On Sunday I discussed the emotional tailspin that Perez’s book put me in and vowed to share some of my favorite emotionally-charged stories. But I couldn’t pick just six, instead I found twelve to share with you. If these don’t make you feel something, you may just be grumpy cat.

  1. Out of Darkness by Ashley Hope Perez: See my previous post– ultimately, the racially-charged atmosphere and ill-fated love story climaxes with deadly consequences.
  2. If You Find Me by Emily Murdoch: I don’t cry often over books, but the final chapters of Carey’s reclamation of normalcy after being abandoned by her drug-addicted mother while having to raise her mute younger sister.
  3. Nothing by Janne Teller and Martin Aitken (translator): This book.
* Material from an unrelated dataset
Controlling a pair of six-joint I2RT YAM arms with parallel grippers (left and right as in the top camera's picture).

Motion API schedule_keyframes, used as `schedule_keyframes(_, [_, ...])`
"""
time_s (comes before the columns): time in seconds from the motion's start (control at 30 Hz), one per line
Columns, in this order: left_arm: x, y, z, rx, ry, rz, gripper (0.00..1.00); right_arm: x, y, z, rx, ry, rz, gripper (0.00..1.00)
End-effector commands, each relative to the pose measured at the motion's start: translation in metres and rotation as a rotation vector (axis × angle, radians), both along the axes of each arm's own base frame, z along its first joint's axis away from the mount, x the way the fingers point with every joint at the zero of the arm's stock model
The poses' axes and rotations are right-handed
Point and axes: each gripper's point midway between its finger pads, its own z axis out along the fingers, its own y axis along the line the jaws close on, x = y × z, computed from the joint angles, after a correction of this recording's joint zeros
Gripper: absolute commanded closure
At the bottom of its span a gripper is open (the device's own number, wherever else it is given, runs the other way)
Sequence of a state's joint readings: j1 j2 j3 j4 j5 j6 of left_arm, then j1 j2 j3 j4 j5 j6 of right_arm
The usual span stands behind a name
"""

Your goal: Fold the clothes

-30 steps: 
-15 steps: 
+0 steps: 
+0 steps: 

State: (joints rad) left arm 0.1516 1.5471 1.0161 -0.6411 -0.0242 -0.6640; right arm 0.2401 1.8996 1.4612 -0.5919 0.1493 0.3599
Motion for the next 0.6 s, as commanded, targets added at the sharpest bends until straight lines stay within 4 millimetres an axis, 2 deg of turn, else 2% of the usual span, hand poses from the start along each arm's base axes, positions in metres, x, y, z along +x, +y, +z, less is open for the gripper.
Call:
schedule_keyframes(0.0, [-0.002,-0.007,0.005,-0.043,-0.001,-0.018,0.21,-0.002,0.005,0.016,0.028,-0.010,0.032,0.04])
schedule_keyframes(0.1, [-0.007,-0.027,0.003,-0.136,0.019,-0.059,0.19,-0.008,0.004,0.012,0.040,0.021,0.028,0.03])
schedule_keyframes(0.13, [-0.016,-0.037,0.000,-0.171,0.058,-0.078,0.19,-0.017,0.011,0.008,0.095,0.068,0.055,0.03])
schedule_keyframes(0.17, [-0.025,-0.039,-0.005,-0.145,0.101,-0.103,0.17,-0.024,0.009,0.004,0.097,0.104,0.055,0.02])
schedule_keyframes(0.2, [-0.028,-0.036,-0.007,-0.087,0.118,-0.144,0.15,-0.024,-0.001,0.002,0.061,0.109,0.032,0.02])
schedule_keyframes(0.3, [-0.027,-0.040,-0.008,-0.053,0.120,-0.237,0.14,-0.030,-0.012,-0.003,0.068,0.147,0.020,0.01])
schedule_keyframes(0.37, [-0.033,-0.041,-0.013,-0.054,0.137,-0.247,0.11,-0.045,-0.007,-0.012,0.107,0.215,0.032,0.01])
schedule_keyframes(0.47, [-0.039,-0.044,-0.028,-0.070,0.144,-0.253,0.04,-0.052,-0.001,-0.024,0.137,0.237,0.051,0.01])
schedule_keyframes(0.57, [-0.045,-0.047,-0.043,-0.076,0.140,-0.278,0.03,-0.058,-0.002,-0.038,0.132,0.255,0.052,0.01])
This. book. The age of the characters mixed with the existential nature of the central conflict of the story make this dangerous but thought-provoking.
  4. Guardian by Julius Lester: The opening of the book is one of the best hooks “But there are times when a tree can no longer withstand the pain inflicted on it, and the wind will take pity on that tree and topple it over in a mighty storm. All the other trees who witnessed the evil look down upon the fallen tree with envy. They pray for the day when a wind will end their suffering. I pray for the day when God will end mine.”
  5. Mudbound by Hillary Jordan: This adult novel digs deep into human emotions, duty, and loyalty with multiple perspectives to move the novel forward focusing on a wife married later in life to a husband wanting to try his hand at farming. The mood is melancholy in this character-driven story.
  6. Such a Pretty Girl by Laura Wiess: Like A Child Called It, students gravitate toward stories that are unavoidably painful. In this case, Cricket has been sexually abused by her father and upon his return, the naive mother continues to side with her husband and not her daughter.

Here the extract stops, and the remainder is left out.